删除开源 Kubernetes v1.14 上的 cluster-admin ClusterRoleBinding 是否安全？

Question

I have a Kubernetes v1.14 on-prem cluster deployed using kubeadm and my kubernetes-admin user login has been compromised.

I want to revoke its certificate but the Kubernetes API server does not have a mechanism to lookup a CRL file. I already created another admin user using a new ClusterRoleBinding. The only solution I see is to de-authorize the user by removing it's associated ClusterRoleBinding: cluster-admin.

However, this ClusterRoleBinding's Subject is the "system:masters" group. Even though I couldn't find any other system user that belongs to the "system:masters" group I'm afraid it will break some things if I delete it. I don't have any experience with this kind of situation.

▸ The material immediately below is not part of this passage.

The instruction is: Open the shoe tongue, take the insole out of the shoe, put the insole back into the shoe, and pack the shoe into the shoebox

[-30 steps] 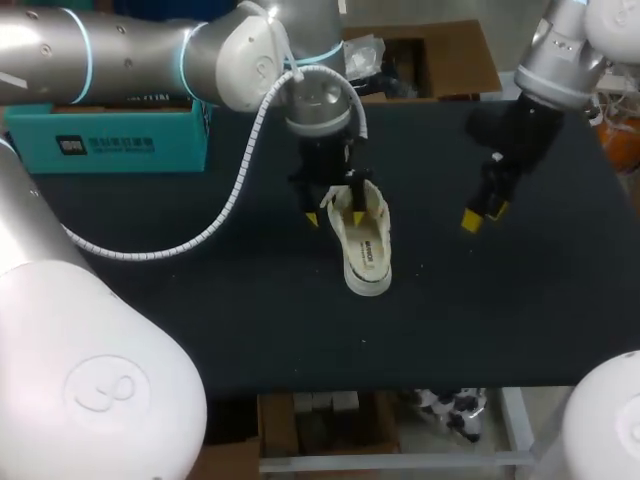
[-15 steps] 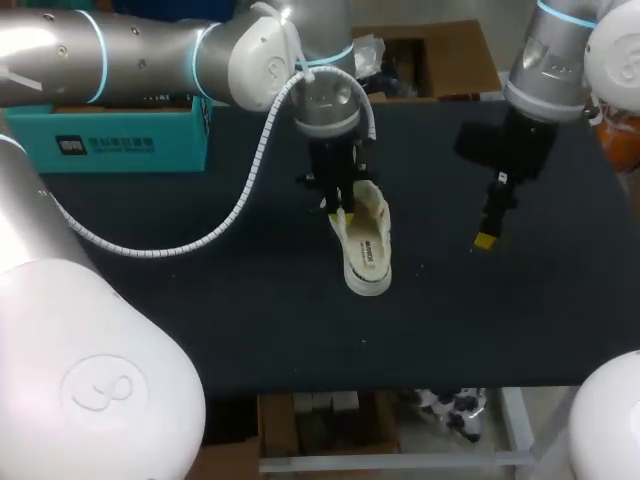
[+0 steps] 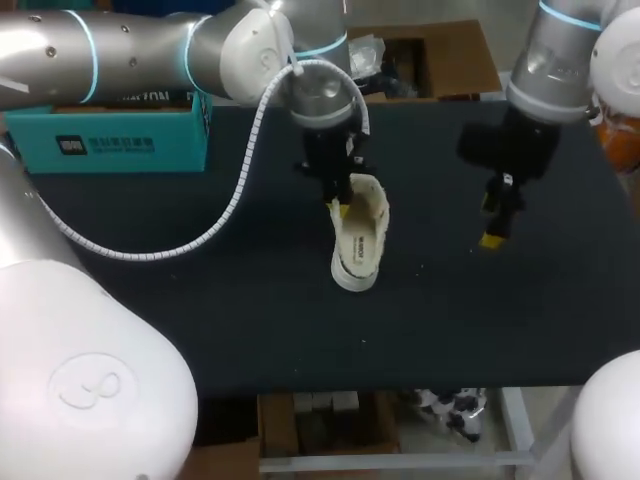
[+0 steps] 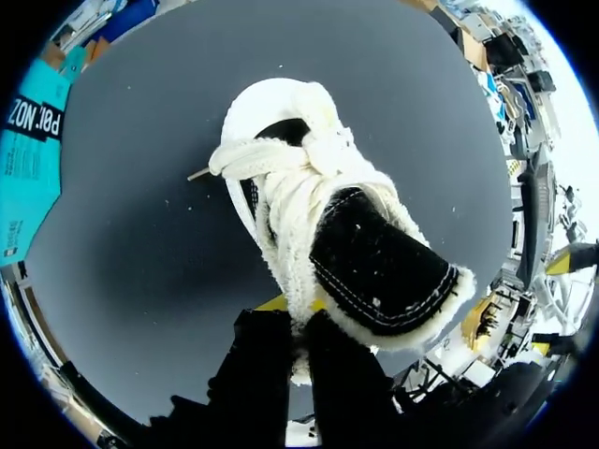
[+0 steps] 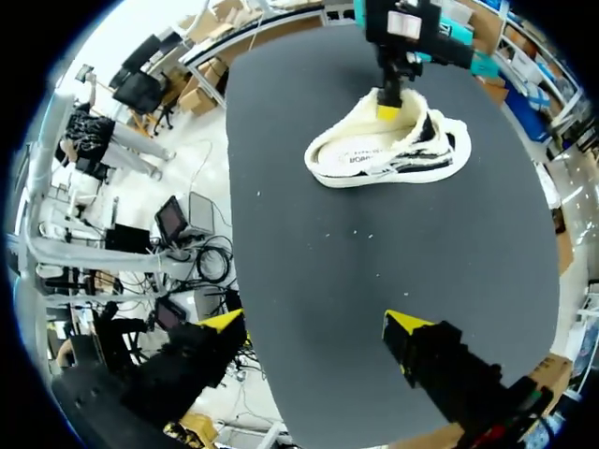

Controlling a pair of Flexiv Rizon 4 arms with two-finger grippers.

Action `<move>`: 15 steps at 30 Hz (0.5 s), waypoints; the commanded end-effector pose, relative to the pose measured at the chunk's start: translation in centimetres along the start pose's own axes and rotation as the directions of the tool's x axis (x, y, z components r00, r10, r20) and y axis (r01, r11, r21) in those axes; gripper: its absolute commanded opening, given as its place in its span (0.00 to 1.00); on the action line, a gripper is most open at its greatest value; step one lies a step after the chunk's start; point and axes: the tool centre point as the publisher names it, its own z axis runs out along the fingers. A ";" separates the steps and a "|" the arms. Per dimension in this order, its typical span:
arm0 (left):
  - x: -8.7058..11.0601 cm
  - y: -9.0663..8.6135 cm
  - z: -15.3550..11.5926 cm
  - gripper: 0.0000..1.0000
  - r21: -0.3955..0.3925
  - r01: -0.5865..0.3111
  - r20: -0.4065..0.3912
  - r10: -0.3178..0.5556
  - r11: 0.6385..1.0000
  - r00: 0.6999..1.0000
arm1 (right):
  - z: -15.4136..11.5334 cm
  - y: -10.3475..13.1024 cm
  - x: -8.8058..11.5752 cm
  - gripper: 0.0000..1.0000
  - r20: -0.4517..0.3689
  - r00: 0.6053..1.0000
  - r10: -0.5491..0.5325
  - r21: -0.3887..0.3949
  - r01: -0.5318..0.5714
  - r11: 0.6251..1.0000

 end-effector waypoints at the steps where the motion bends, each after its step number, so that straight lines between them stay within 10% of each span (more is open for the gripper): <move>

I googled a lot but I couldn't find relevant information on this topic for open-source Kubernetes.

Is it safe to delete the "cluster-admin" ClusterRoleBinding?

% openssl x509 -noout  -subject -in  <(kubectl config view --raw  -o jsonpath='{.users[?(@.name == "kubernetes-admin")].user.client-certificate-data}'  | base64 -d)
subject= /O=system:masters/CN=kubernetes-admin
% 

% kubectl describe clusterrolebindings.rbac.authorization.k8s.io cluster-admin 
Name:         cluster-admin
Labels:       kubernetes.io/bootstrapping=rbac-defaults
Annotations:  rbac.authorization.kubernetes.io/autoupdate: true
Role:
  Kind:  ClusterRole
  Name:  cluster-admin
Subjects:
  Kind   Name            Namespace
  ----   ----            ---------
  Group  system:masters  
% 

Answer 1

It's not safe to delete because system:masters is used as Subject in the client certificate used by Kubernetes API Server to interact with ETCD and kubelet.

To deal with the breach I would suggest below approach

1. Take backup of ETCD
2. Regenerate all certificates
3. Restart all control plane components with newly generated certificates
4. If any issue use the ETCD backup to restore.